The works in the show tend to fall into these two categories: forceful pushback or intellectual criticality. The six examples from Nona Faustine’s “White Shoes” series (the works on display range in date from 2013–18)—simultaneously elevating the beauty of the Black body and presenting that body in its forms of chattel, servitude, and resistance in various locations significant to Black liberatory narratives in New York City—are a disarming and powerful rejection of the staid, aloof, and ultimately unsustainable depictions of Southern life. Jon Henry’s fourteen examples from his “Stranger Fruit” series (the works ranged in date from 2014–20) are similarly arresting in his piéta poses of Black mothers and sons. Andres Serrano’s portraits of Ku Klux Klan members from his “The Klan” series (1990) are edgy, dark, and fascinating, but there are the tentative eyes of white men peering out, inviting us to wonder who they are. Frankly, the time is over for Hillbilly Elegies—we’ve really had enough of white hillbillies; we don’t need to try to understand their predicament: Fuck Them. Similarly, Stan Douglas’s Birth of a Nation (2025)—which reinterprets D.W. Griffith’s 1915 film of the same name—while an interesting take on a reviled cinematic monument, preaches to our side’s choir of deconstructionist film nerds and not a wider American public who only know Griffith’s film from a sentence in a textbook: why bother?

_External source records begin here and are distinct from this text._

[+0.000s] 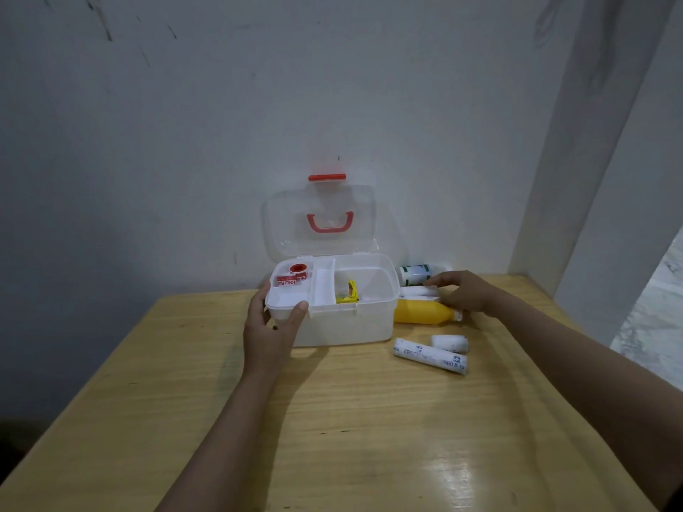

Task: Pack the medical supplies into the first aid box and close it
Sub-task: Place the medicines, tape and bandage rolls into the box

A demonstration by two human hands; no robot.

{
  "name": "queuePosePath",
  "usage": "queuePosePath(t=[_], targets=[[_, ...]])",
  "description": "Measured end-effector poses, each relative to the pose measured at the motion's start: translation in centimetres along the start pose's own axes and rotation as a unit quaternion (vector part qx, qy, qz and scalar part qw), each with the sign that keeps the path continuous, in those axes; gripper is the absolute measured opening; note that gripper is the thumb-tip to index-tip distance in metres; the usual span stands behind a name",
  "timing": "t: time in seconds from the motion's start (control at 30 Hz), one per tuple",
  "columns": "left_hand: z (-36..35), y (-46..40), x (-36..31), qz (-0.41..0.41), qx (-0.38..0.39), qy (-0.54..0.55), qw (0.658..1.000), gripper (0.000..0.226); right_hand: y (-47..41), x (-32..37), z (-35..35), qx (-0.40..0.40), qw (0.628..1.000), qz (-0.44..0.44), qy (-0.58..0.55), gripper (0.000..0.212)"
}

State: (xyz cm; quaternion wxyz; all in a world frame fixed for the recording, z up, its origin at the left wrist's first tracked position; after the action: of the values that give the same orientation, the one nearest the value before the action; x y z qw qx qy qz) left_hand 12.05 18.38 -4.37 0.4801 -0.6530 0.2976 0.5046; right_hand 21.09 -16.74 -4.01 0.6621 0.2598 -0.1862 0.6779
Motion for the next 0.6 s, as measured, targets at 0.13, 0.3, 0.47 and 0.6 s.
queuePosePath(t=[0.13,0.3,0.47,0.6], targets=[[-0.03,-0.03,0.06,0.001,0.000,0.001,1.000,0.065,-0.23,-0.25,-0.40,0.048,0.998,0.017,0.037,0.048],[0.03,-0.17,0.31,0.003,0.001,-0.003,1.000,0.064,-0.26,0.20,-0.43,0.030,0.998,0.043,0.021,0.042],[0.03,-0.27,0.49,-0.003,-0.002,-0.005,1.000,0.064,-0.07,0.12,-0.45,0.015,0.998,0.058,-0.014,0.037],[0.01,-0.30,0.67,-0.007,0.000,0.001,1.000,0.064,-0.14,-0.31,-0.86,0.015,0.998,0.050,-0.029,0.033]])
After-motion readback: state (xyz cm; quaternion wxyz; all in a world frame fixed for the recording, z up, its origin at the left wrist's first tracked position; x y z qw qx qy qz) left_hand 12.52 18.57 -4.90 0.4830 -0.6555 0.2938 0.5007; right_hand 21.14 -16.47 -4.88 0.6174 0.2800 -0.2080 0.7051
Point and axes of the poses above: each hand's wrist, its own y-axis away from the middle knuckle, its own z-axis out of the back of the hand, x = y × z, the point moved 5 cm from there along -y, towards the middle knuckle, and after that the axes turned 7 degrees about y, right-handed, at the moved point
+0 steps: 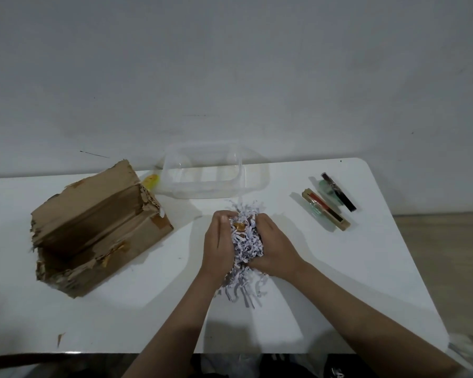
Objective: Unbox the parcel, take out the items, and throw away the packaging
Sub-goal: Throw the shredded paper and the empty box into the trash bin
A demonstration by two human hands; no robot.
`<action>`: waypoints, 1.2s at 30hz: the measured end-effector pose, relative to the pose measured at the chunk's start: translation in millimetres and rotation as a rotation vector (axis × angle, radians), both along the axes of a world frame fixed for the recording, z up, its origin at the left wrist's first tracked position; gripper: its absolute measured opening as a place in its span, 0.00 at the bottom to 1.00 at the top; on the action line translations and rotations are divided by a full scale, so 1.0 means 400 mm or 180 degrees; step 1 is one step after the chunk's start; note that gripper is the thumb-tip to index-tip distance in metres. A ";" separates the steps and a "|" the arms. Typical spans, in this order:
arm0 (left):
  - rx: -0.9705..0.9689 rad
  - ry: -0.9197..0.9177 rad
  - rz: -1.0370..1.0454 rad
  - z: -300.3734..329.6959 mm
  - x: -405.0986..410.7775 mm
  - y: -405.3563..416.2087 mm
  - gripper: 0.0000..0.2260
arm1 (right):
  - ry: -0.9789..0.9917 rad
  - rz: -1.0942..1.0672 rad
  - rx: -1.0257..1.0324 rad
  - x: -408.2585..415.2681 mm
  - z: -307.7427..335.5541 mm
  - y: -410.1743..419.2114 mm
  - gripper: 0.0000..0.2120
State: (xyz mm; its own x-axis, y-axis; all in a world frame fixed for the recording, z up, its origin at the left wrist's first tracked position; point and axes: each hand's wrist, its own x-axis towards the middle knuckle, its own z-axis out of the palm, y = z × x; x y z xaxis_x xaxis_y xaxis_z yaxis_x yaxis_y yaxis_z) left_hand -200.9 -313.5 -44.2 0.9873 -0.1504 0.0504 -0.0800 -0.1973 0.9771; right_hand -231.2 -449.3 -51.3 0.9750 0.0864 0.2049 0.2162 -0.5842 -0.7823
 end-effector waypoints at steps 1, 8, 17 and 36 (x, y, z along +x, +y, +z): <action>-0.0008 0.0030 -0.0039 -0.003 -0.001 0.001 0.17 | -0.0018 -0.0010 0.0065 -0.001 -0.001 0.000 0.28; 0.0002 0.0128 -0.0492 0.000 -0.019 0.013 0.18 | 0.0153 0.0118 0.0297 -0.004 0.008 -0.012 0.34; -0.1357 0.0958 0.0835 0.058 -0.030 -0.047 0.13 | 0.0734 -0.0400 0.2175 -0.033 0.055 0.038 0.23; -0.2085 0.1626 -0.0686 0.141 -0.218 -0.134 0.10 | -0.0510 -0.2593 0.2404 -0.294 0.154 0.107 0.22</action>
State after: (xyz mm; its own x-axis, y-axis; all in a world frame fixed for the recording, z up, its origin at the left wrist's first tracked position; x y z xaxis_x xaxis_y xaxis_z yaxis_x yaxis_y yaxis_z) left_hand -288.1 -367.0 12.1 0.8658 -0.4331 -0.2505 0.4300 0.3882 0.8151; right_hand -348.9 -406.6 10.1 0.6415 -0.7645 0.0631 0.1158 0.0151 -0.9932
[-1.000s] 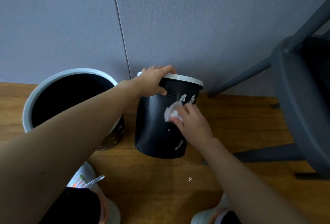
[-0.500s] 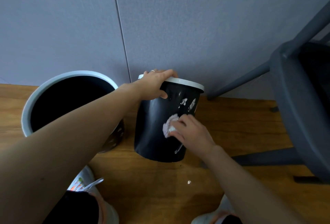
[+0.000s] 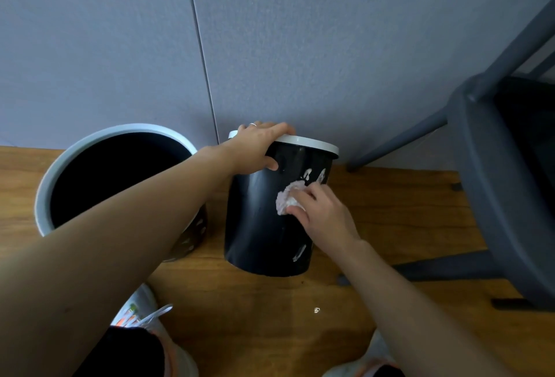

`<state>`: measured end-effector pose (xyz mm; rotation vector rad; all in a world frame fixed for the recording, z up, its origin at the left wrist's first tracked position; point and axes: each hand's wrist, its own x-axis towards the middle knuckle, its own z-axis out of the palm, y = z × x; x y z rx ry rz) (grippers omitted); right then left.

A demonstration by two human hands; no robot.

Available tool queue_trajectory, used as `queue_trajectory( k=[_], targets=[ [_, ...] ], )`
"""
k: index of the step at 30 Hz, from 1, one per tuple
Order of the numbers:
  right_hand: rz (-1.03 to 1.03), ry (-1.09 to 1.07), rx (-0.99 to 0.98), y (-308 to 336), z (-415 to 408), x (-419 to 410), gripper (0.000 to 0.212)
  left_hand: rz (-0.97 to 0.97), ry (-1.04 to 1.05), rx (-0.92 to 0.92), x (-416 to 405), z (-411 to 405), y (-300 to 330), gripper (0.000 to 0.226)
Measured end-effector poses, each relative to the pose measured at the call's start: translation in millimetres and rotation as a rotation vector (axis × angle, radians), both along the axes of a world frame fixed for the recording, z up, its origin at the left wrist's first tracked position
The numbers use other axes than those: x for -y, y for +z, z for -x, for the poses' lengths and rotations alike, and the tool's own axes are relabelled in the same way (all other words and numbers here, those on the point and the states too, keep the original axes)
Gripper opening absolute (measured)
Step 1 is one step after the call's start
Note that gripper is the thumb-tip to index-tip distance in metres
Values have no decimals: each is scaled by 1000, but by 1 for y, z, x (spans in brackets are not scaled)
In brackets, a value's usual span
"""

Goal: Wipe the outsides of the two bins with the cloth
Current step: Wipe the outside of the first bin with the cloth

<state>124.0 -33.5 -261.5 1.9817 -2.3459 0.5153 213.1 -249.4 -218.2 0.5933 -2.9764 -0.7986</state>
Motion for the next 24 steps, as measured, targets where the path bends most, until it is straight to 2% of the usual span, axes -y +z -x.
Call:
queue_trajectory(
  k=[5, 7, 12, 20, 24],
  targets=[
    [115, -229, 43, 20, 15, 26, 27, 29, -39, 14, -4, 2, 1, 68],
    [164, -217, 21, 30, 15, 38, 24, 43, -50, 8, -6, 4, 1, 68],
    [141, -114, -9, 35, 26, 37, 23, 19, -15, 16, -6, 5, 2, 64],
    [228, -129, 38, 34, 48, 26, 21, -81, -5, -1, -2, 5, 10, 55],
    [190, -134, 58, 33, 48, 29, 23, -75, -25, 30, -1, 8, 11, 59]
  ],
)
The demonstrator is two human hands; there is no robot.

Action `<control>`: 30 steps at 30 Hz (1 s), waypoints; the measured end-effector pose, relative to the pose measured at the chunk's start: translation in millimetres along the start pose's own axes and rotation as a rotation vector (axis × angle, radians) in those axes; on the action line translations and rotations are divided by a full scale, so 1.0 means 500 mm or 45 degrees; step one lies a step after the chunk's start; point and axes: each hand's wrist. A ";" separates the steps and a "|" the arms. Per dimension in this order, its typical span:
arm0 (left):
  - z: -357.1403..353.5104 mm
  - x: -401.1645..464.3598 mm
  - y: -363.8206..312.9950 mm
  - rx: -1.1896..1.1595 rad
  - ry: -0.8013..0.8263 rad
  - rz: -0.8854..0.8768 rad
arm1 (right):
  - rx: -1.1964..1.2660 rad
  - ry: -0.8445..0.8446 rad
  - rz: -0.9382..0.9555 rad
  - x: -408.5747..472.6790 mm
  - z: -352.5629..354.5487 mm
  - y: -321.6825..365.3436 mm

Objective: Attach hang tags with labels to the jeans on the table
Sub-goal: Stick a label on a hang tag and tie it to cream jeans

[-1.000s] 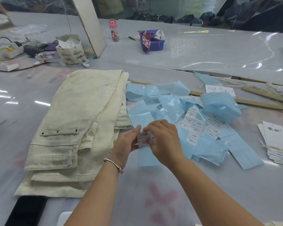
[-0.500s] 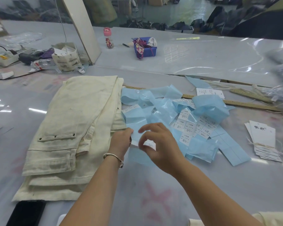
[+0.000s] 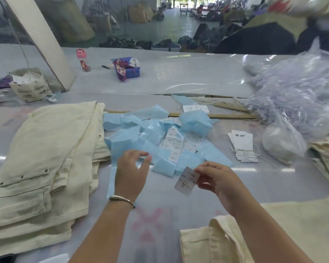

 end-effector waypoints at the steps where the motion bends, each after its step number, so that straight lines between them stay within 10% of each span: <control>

The exhibition MONUMENTS provides an invaluable lesson by presenting a wide selection of decommissioned, often battered, and disfigured Confederate statuary, fragments of marble bases, and even street signs, graphically presenting us with the enormity of the still very present malevolent forces in America. Tragically, as the Philadelphia-based nonprofit studio Monument Lab’s video An American Reflection (2025) points out, four out of five confederate monuments still remain in situ. Works like Abigail DeVille’s Deo Vindice (Orion’s Cabinet) (2025) conflates the devastation of Richmond, Virginia inflicted by the Confederate troops as they retreated with the contemporary intentional neglect of America’s urban fabric, and Kahlil Robert Irving has constructed a Lilliputian bronze cityscape of Ferguson, Missouri in New Nation (States) Battle of Manassas – 2014 (2024–25), conceptually substituting a site of Confederate pride with that of the killing by a white police officer of the unarmed Michael Brown. Both artists’ works take a stand against Lost Cause mythologizing. Probably the bunkers in the Augarten should be torn down, as should the remaining 80 percent of Confederate monuments, but that will likely never happen. The difference is that a majority of Austrian viewers see the Nazi towers as a blot on their nation’s collective consciousness or at least as a source of shame. To bring this level of self-awareness and shame to the American public requires more than criticality, investigation, and subtlety, especially as we watch our democracy falter; it requires direct and unequivocal rejection. For now, in America, that is what these confederate monuments demand.
William Corwin is a sculptor and writer based in New York. He has been writing for the Rail for fifteen years.